Databases¶
Table of contents
Pretty much all Xapian operations revolve around a Xapian database. Before searches can be performed, details of the documents to be searched need to be put into a database; the search process then refers to the database to efficiently determine the best matches for a given query. The process of putting documents into the database is usually referred to as indexing.
The main information stored in a database is a mapping from each term to a list of all the documents it occurs in, together with various statistics about these occurrences. It may also store the full text, or extracts, from the documents, so that result summaries can be displayed. Databases can also contain additional data for spelling correction and synonym expansion, and developers can even store arbitrary key-value pairs in part of the database.
Backends¶
Xapian databases store data in custom formats which allow searches to be performed extremely quickly; Xapian does not use a relational database as its datastore. There are several database backends; the main backend in the 1.4 release series of Xapian is called the Glass backend. This stores information in the filesystem (under a given path).
It is possible to perform searches across multiple databases at once, and Xapian will handle merging the results together appropriately. This feature can be combined with remote databases to handle datasets which are too large for a single machine, by performing searches across multiple remote databases.
Todo
Document using add_database() to achieve this
Todo
trunk supports writable multi databases
Todo
mapping of docids
On-disk databases¶
As mentioned, Xapian 1.4 has a default database type called Glass; earlier formats can be upgraded using Xapian’s copydatabase utility. When opening an existing database, Xapian will automatically figure out the backend to use.
If you’re familiar with data storage structures, you might be interested to know that both Chert and Glass use a copy-on-write B+-tree structure - but don’t worry if that doesn’t mean anything to you!
Stub database files¶
Xapian supports a simple text file format for listing the locations of a set of databases (either on the local file system, or remote databases). Such files are called stub-databases, and can be used to point to a database when the physical database location may vary; for example, because a new database is being built nightly, and is named according to the date on which it was built.

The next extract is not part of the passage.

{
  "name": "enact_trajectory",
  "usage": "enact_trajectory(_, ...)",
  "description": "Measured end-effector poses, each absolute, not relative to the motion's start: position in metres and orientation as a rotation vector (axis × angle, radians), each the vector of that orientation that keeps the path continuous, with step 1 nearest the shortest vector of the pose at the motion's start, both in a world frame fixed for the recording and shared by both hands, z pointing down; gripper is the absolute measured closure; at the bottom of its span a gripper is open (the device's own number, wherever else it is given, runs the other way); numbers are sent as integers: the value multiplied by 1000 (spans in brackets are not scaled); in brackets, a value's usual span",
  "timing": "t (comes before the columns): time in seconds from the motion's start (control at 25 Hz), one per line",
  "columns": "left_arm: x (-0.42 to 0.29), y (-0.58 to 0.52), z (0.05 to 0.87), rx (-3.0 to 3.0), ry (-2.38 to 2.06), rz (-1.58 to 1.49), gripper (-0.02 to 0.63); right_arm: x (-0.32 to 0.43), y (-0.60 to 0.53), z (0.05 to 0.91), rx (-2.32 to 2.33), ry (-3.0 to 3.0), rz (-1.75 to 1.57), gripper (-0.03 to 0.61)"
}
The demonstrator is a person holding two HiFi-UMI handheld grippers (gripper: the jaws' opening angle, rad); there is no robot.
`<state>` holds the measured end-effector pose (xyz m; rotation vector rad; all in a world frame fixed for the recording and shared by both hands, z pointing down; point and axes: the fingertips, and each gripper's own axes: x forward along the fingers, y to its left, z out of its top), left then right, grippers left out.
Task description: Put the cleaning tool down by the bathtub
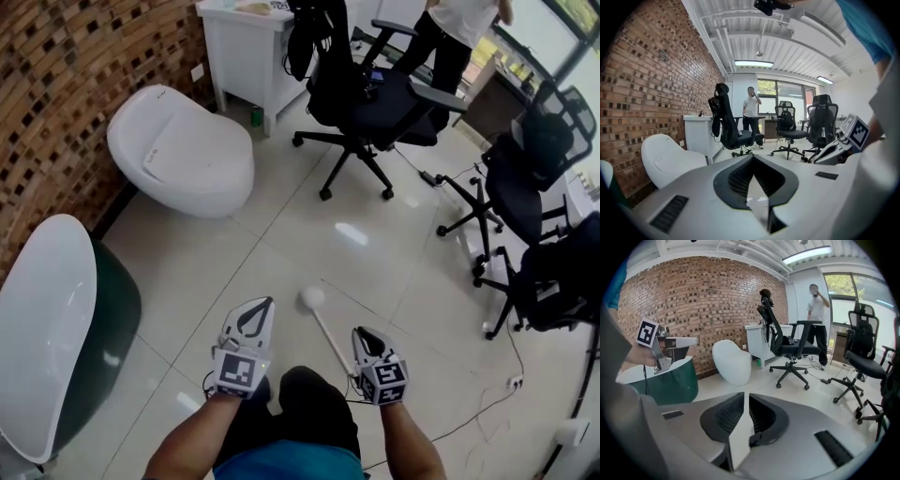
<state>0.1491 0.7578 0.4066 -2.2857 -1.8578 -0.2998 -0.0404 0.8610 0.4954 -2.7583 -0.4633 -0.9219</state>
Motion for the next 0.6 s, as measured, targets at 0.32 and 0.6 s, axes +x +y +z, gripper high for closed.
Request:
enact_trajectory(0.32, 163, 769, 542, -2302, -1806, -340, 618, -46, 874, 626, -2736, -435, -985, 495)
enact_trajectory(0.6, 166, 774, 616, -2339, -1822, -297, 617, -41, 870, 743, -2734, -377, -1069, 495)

These files are recognised by the autodetection in the Database
constructor or you can open them explicitly using
Xapian::DB_BACKEND_STUB
.
If the path provided to the Database constructor is a directory
containing a file called XAPIANDB
, such XAPIANDB
file is
considered to be the stub database file.
The stub database format specifies one database per line, prefixed by the type. For example:
remote localhost:23876
auto /var/spool/xapian/webindex
This way you can have a pre-canned sets of databases to search.

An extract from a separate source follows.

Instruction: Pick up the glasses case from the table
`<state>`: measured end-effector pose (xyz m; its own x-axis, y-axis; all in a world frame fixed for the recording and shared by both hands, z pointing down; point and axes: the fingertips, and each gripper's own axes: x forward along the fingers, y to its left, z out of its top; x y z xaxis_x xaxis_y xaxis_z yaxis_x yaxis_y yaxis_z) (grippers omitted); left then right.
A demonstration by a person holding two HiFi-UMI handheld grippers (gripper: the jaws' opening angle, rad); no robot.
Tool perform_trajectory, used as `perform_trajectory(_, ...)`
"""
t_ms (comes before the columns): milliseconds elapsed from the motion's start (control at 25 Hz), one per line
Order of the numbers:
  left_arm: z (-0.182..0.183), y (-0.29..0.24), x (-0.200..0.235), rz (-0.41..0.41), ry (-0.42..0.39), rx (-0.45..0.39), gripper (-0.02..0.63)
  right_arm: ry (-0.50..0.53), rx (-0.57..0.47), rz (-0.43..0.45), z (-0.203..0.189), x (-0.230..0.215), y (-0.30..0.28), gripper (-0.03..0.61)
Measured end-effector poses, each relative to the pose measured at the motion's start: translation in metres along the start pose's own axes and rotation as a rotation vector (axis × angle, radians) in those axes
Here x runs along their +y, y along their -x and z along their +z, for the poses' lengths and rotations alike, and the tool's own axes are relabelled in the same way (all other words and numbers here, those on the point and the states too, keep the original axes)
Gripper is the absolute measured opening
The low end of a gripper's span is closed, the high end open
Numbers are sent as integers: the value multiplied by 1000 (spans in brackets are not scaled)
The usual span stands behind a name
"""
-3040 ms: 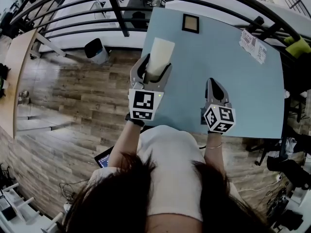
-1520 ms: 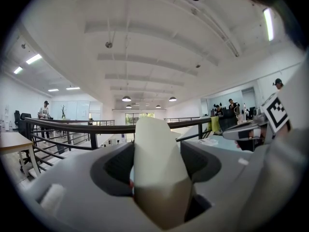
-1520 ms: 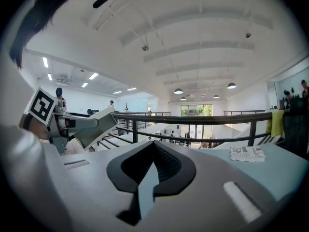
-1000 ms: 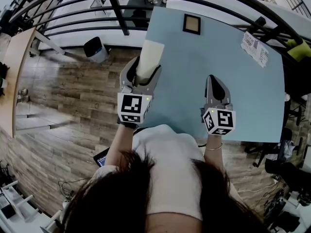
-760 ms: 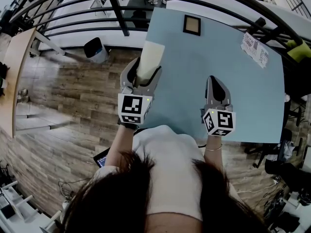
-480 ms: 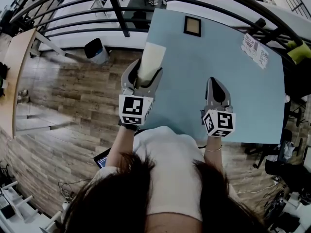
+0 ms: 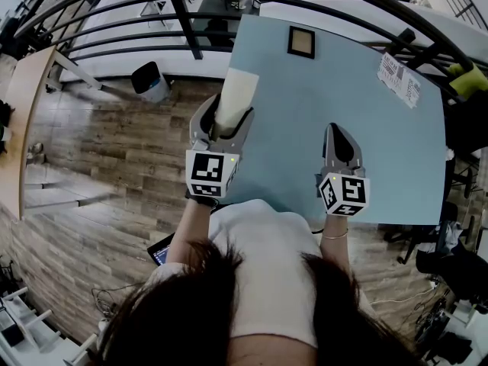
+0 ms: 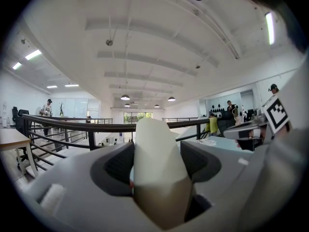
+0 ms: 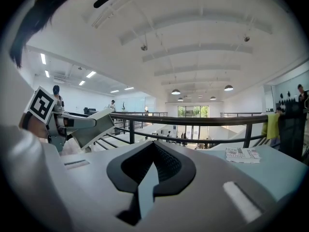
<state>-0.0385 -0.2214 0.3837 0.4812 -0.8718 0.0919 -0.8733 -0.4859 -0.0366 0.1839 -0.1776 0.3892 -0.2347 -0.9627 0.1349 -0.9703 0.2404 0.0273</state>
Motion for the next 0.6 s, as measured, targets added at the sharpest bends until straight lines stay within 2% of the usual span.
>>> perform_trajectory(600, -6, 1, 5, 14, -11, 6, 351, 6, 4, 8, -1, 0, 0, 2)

Using such stub files you can swap databases atomically (with a file renaming) in a production environment without having to worry about race conditions. For example, if you want to rebuild the database from scratch and replace it, you can build the database using a new directory, prepare a stub file with the new path, and finally move the stub file over the one which the running code is using.

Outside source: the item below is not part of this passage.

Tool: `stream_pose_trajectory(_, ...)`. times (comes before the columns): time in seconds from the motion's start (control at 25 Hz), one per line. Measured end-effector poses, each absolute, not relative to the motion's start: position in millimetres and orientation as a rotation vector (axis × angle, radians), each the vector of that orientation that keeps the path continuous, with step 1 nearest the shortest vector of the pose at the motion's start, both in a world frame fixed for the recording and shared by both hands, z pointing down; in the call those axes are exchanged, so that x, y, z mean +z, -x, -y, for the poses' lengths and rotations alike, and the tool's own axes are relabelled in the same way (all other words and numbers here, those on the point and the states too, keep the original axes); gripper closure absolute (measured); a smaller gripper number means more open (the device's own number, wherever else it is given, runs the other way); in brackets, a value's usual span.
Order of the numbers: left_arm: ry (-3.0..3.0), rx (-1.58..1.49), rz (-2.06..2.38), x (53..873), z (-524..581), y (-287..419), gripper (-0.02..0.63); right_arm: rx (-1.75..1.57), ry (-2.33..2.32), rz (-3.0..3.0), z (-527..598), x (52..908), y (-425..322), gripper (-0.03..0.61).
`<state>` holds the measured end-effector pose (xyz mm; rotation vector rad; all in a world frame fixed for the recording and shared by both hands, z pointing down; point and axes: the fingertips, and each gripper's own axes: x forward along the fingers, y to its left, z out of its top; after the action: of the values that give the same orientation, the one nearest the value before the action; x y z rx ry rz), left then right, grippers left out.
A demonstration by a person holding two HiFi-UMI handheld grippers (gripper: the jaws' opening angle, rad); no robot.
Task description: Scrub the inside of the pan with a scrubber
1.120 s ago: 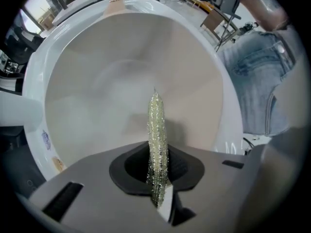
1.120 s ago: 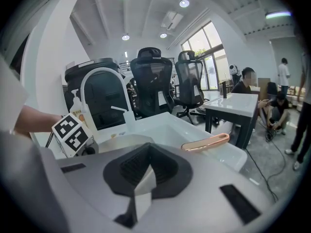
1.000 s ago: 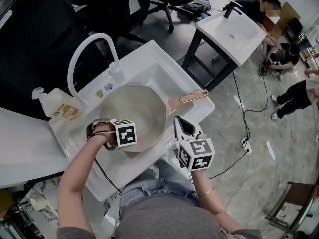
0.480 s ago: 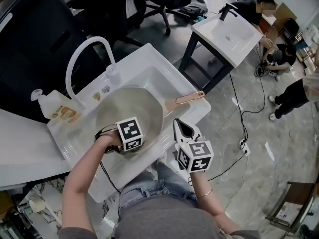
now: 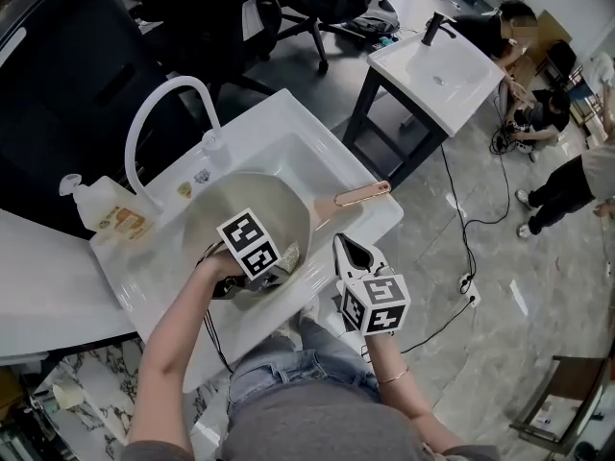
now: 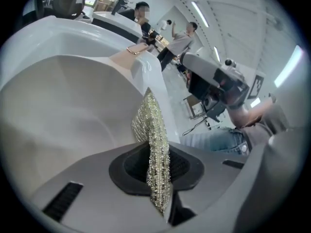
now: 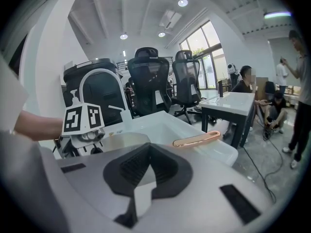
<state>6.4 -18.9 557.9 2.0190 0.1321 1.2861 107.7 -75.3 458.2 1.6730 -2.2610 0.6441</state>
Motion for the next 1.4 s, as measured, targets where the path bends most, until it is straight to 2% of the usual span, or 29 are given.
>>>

This technique is better than just replacing the database directory, which is affected by race conditions.
Database types¶
The current types understood by Xapian are:
auto
This isn’t an actual database format, but rather auto-detection of one of the disk based backends (e.g. “chert” or “glass”). It takes a single specified path (which can be to a file or directory) as argument:
auto /var/spool/xapian/webindex
glass
- Glass is the default backend in Xapian 1.4.x. It supports
incremental modifications, concurrent single-writer and
multiple-reader access to a database. It’s very efficient and
highly scalable, and more compact than chert. It takes a path as
argument like
auto
. chert
- Chert was the default backend in Xapian 1.2.x. It supports
incremental modifications, concurrent single-writer and
multiple-reader access to a database. It’s very efficient and
highly scalable. It takes a path as argument like
auto
. inmemory
- This type is a database held entirely in memory. It was originally written for testing purposes only, but may prove useful for building up temporary small databases.
remote
This can specify either a “program” or TCP remote backend, for example:
remote :ssh xapian-prog.example.com xapian-progsrv /srv/xapian/db1
or:
remote xapian-tcp.example.com:12345
If the first character of the second word is a colon (:), then this is skipped and the remainder of the line is used as the command to run xapian-progsrv and the “program” variant of the remote backend is used. Otherwise the TCP variant of the remote backend is used, and the rest of the line specifies the host and port to connect to.
Todo
uses e.g. keeping latest changes in a small DB you merge periodically
In-memory databases¶
Xapian has an inmemory database type, which may be useful for testing and perhaps some short-term usage. However it is inefficient, and does not support all of Xapian’s features (such as spelling correction, synonyms or replication), so for production systems it is often better to use an on-disk database such as Glass, with the files stored in a RAM disk.
Remote databases and replication¶
Xapian’s remote database backend allows the database to be located on a different machine and accessed via a custom protocol.
There is also special support for replicating databases to multiple machines, such that only the parts of the database which have been modified are copied; this can be useful for redundancy and load-balancing purposes.
Concurrent access¶
Most backend formats (and certainly the main backend format for each release)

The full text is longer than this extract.